Quantun Arithmetic and Logic

I ve read about the power of quantum computing and its prospects. I have a good knowledge of binary arithmetic and classical computing. But at the very basics i dont understand how quantum computers carry out operations on simple arithmetic like addition, subtraction, multiplication and division and how logical operations are done.

Sat, 04/10/2008 - 22:27

Quantum logic

Addition, subtraction, multiplication and division are multi-bit operations that are implemented as a series of lower level logical operations, both on a classical computer and a quantum computer. Many of the logical operations you can do on a classical computer can be done in an analog fashion on a quantum computer, but not all. Most notably, while you can always copy a classical bit, it is not always possible with a quantum bit.

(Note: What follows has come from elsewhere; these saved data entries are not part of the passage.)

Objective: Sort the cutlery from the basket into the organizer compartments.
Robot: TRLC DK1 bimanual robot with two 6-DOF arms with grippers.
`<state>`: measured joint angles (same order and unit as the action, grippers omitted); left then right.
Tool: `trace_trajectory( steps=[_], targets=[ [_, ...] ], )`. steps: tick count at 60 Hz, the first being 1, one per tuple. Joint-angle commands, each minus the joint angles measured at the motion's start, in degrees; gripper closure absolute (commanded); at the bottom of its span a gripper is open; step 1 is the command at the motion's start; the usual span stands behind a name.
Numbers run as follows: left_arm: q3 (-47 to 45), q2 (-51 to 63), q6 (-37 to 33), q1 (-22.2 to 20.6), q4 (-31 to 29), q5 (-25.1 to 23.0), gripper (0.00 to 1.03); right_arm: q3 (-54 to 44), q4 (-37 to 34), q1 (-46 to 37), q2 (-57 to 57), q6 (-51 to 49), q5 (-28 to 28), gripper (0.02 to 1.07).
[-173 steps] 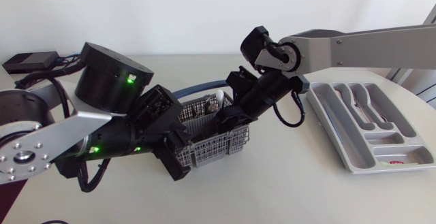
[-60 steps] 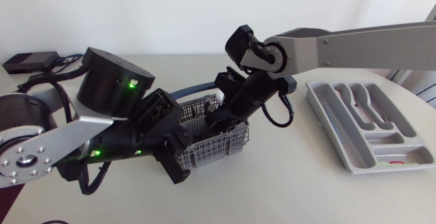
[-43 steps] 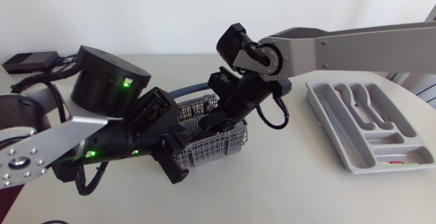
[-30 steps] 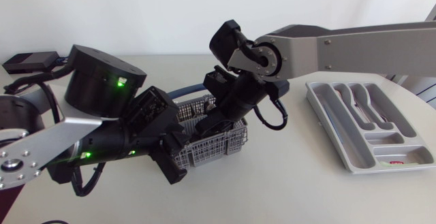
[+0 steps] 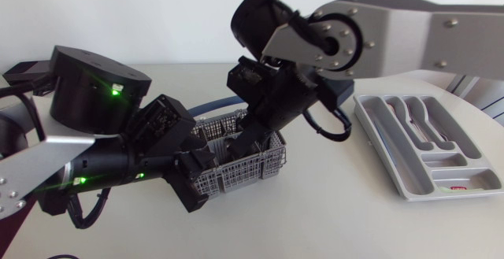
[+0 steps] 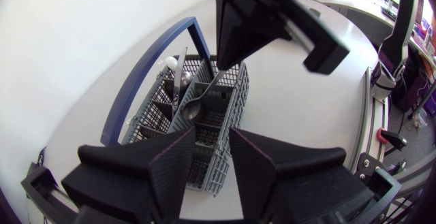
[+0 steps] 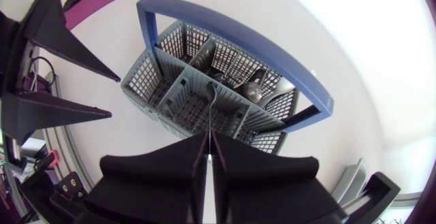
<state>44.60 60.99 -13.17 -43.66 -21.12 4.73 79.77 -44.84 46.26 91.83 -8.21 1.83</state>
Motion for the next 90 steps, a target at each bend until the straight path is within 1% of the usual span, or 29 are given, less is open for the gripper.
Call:
trace_trajectory(
  steps=[1, 4, 7, 11, 20, 27, 31, 36, 40, 41, 44, 48, 52, 56, 61, 66, 71, 76, 83, 87, 90],
  targets=[
    [-1.71, -1.23, -0.89, 0.33, -0.58, -0.34, 0.63, -2.25, -0.86, 0.5, -3.94, -1.37, 0.81, 1.01],
    [-1.53, -1.67, -0.89, 0.33, -0.58, -0.34, 0.6, -3.39, -1.22, 0.41, -6.67, -1.46, 0.72, 1.01],
    [-1.36, -1.93, -0.89, 0.33, -0.76, -0.43, 0.6, -4.62, -1.3, 0.32, -9.04, -1.46, 0.46, 1.01],
    [-0.92, -2.19, -0.63, 0.24, -1.55, -0.95, 0.59, -6.55, -1.57, -0.12, -12.64, -1.46, -1.12, 1.01],
    [0.4, -3.16, 0.16, -0.29, -2.87, -1.83, 0.58, -12.09, -1.65, -4.07, -21.61, -1.28, -7.01, 1.01],
    [1.28, -3.6, 0.6, -1.16, -3.05, -2.18, 0.58, -15.43, -2.01, -8.73, -28.46, -1.55, -13.69, 1.01],
    [1.98, -4.21, 0.86, -1.69, -3.05, -2.45, 0.58, -17.54, -1.3, -13.39, -32.77, -1.55, -19.49, 1.01],
    [3.65, -4.65, 1.48, -1.52, -3.4, -4.29, 0.56, -20.7, 0.98, -20.16, -37.25, -2.25, -28.81, 1.01],
    [5.41, -4.83, 1.92, -1.16, -3.84, -5.96, 0.56, -22.29, 2.83, -24.2, -39.71, -1.46, -33.64, 1.01],
    [6.03, -4.83, 2.01, -0.81, -3.92, -6.75, 0.56, -22.99, 3.79, -25.43, -40.5, -0.85, -35.75, 1.01],
    [7.17, -4.83, 2.53, 0.07, -4.01, -8.78, 0.55, -25.1, 7.13, -27.54, -42.0, 1.44, -38.83, 1.01],
    [8.57, -4.39, 3.59, 1.12, -3.57, -11.5, 0.54, -27.91, 12.14, -28.24, -43.4, 4.43, -41.2, 1.01],
    [9.63, -3.34, 4.73, 2.26, -2.52, -14.14, 0.52, -29.85, 16.19, -29.47, -44.9, 6.89, -43.92, 1.01],
    [10.42, -1.67, 6.4, 3.67, -0.41, -17.92, 0.5, -31.16, 20.67, -30.26, -46.13, 9.09, -44.63, 1.01],
    [11.39, 1.15, 7.37, 4.37, 1.26, -21.08, 0.5, -31.69, 22.52, -34.22, -45.6, 9.09, -48.32, 1.01],
    [12.79, 4.31, 7.72, 5.34, 2.32, -23.01, 0.49, -31.78, 23.92, -36.42, -44.72, 9.09, -49.99, 1.01],
    [14.2, 7.21, 8.33, 6.75, 3.28, -24.24, 0.49, -32.13, 25.33, -37.47, -44.11, 9.26, -49.9, 1.01],
    [16.13, 9.5, 9.83, 9.12, 3.37, -28.11, 0.49, -32.83, 27.09, -37.91, -43.58, 9.44, -49.46, 1.01],
    [19.03, 12.4, 11.85, 11.32, 3.37, -32.07, 0.49, -34.15, 29.19, -37.91, -43.23, 9.88, -48.67, 1.01],
    [20.35, 13.98, 13.08, 11.75, 3.46, -33.91, 0.49, -35.03, 30.51, -37.65, -43.23, 9.97, -48.14, 1.01],
    [20.88, 14.68, 13.34, 11.67, 3.55, -33.91, 0.49, -35.21, 30.95, -37.03, -43.14, 9.97, -47.53, 1.01]
  ],
)
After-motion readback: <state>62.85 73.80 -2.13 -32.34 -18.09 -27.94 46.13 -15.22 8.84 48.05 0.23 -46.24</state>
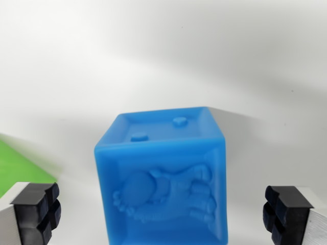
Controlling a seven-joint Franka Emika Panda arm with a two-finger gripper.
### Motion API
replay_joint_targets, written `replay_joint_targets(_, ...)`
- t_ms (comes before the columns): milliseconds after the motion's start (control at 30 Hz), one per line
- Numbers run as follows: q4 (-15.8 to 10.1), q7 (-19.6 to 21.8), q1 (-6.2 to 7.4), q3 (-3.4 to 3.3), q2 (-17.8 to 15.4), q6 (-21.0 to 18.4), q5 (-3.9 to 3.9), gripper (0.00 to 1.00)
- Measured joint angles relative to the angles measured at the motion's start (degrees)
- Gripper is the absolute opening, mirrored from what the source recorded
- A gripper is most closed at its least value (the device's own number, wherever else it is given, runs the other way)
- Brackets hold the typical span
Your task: Stack cube
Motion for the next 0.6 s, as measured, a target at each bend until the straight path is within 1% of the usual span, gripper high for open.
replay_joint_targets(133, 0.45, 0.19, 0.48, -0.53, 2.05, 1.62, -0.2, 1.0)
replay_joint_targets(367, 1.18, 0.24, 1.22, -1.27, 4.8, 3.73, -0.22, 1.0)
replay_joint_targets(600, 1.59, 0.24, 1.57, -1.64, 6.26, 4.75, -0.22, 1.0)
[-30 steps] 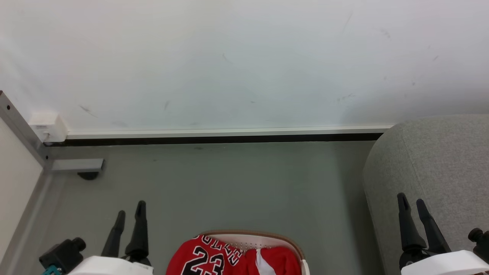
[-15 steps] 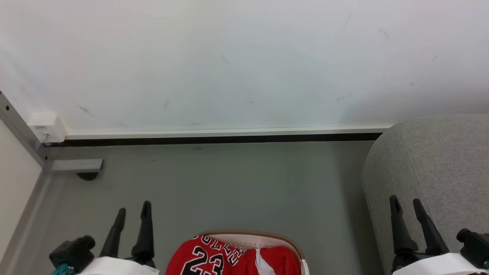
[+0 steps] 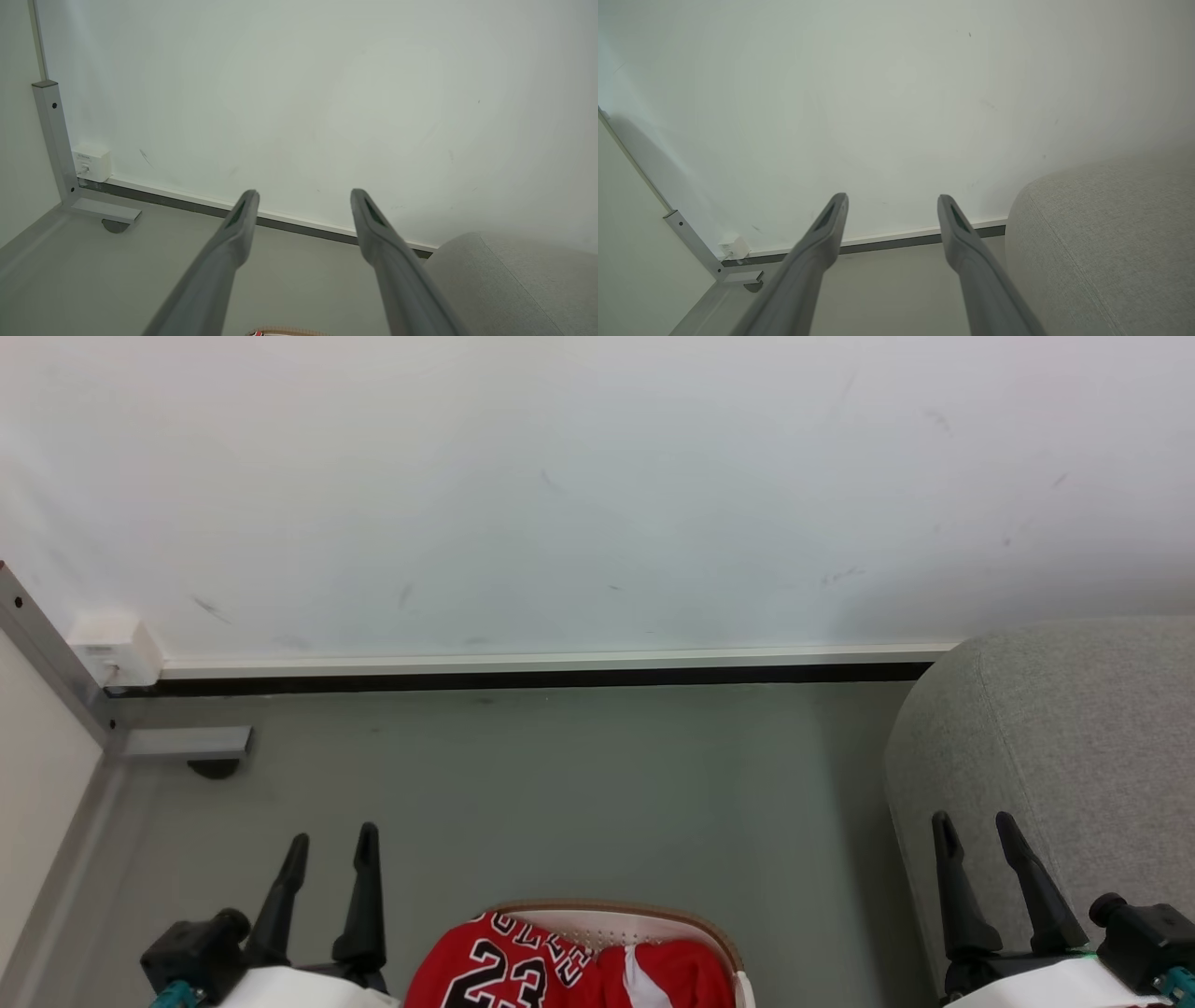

On a classical computer you can perform a set of logical operations to convert a bit string into another. On a quantum computer the operations you can performed are called ''unitary operations''. If you start with a string of quantum bits in some state |00101> (corresponding to the classical bit string 00101), a unitary operation can do everything to the string that a classical computer can, but in addition it can take the quantum bits to a superposition of many strings. Unitary operations are reversible, so they can also take superpositions back to ordinary strings. Since they are reversible they cannot delete any information (like after an AND gate you don't know whether the input was 00, 01 or 10 if the output was 0), but you can get around this by having spare qubits where you can store the missing information.

As an example there are only four possible one-bit logical operations: leave it alone, flip the bit, output 0, output 1 (only the two first are reversible). One of the most common quantum one-qubit operations is a hadamard gate, which takes |0> to |0>+|1> and |1> to |0>-|1> (ignoring a normalization factor). The hadamard is its own inverse, applying it twice does nothing to the qubit.

Points of interest: [http://www.quantiki.org/wiki/index.php/Circuit_model Circuit model], [http://www.quantiki.org/wiki/index.php/Qubit Qubit], [http://www.quantiki.org/wiki/index.php/Hadamard Hadamard], [http://www.quantiki.org/wiki/index.php/What_is_Quantum_Computation%3F What is Quantum Computation?]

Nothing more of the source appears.